We’ve only just begun to see the impact of state investment in AI through initiatives like the AI for Drug Discovery forum held in October 2024. Secretary of the Executive Office of Economic Development and Co-Chair of the AI Strategic Task Force Yvonne Hao told attendees that the Commonwealth of Massachusetts is betting on open source initiatives and practices to make AI technology for life sciences a reality. 

Massachusetts’ recognition of the dramatic impact AI will have across research, startups, and large enterprises is great news for local universities and businesses, and its influence reaches well beyond state borders. The AI Hub creates a template for other states, and it opens the door to expanding and replicating the MOC in other regions. We see a real opportunity to use AI to make a major impact in society, and we’re excited about what’s next.

Visit the MOC Alliance website to learn more about its role in the Massachusetts AI Hub and other initiatives.

About the MOC Alliance

The Mass Open Cloud (MOC) Alliance is a collaboration between academic institutions and industry/open source partners that has created an open cloud for research and education. It offers nonprofits facilitator-supported services at a fraction of the price of the public cloud. This has enabled, for example, the integration of cloud resources into courses used by thousands of students at Boston University and Northeastern University, the development of new capabilities for analyzing social science datasets at Harvard’s Institute for Quantitative Social Science, and the application of cloud-based AI to problems in pediatric radiology at Boston Children’s Hospital. 
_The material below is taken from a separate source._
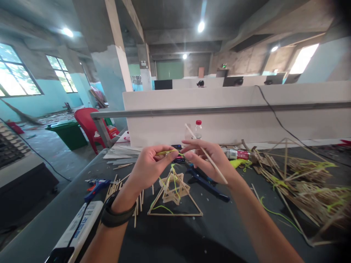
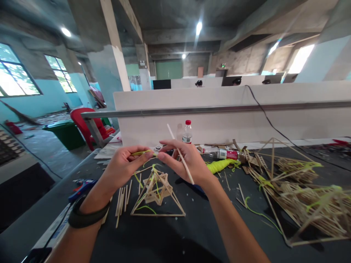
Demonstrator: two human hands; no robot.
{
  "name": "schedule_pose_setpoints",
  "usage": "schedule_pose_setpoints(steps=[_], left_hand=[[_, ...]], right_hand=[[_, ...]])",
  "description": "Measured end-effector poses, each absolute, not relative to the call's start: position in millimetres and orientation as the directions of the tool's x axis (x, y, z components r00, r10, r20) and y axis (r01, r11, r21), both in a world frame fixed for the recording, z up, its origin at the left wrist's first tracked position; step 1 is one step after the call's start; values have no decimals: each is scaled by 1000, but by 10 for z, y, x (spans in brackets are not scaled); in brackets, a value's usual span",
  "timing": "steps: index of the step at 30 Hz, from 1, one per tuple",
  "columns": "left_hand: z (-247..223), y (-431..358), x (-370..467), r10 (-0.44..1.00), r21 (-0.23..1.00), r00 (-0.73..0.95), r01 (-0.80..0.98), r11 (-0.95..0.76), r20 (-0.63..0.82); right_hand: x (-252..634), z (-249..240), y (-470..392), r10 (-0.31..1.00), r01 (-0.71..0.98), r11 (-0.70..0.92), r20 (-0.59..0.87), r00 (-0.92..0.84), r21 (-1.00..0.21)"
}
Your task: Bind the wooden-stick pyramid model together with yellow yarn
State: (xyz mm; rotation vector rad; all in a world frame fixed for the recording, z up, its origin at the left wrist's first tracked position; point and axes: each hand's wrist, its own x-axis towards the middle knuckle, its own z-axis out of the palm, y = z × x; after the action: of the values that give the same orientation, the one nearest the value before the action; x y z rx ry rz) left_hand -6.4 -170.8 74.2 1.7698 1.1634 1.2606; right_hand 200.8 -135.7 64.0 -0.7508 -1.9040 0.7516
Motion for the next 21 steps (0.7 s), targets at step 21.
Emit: schedule_pose_setpoints(steps=[21], left_hand=[[776, -1737, -43, 946, 891, 142, 318, -324, 293]], right_hand=[[1942, 638, -1431, 553, 279, 833, 726, -408, -478]])
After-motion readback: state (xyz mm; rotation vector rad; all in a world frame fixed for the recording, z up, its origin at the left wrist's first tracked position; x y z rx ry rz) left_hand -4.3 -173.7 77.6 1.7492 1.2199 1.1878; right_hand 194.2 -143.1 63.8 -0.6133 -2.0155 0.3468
The MOC-A shares all their software, configuration information, continuous deployment procedures, and telemetry in open source repositories and datasets. This transparency, along with academic institution governance, enables academic researchers, open source developers, research IT, and industry to work together to rapidly enhance a cloud whose fundamental goal is to maximize impact rather than revenue. 

Future objectives include expanding the MOC to additional geographies, addressing a broader set of use cases, increasing facilitation needed to democratize access to many more users, and engaging philanthropic organizations to support use by projects with broad social impact.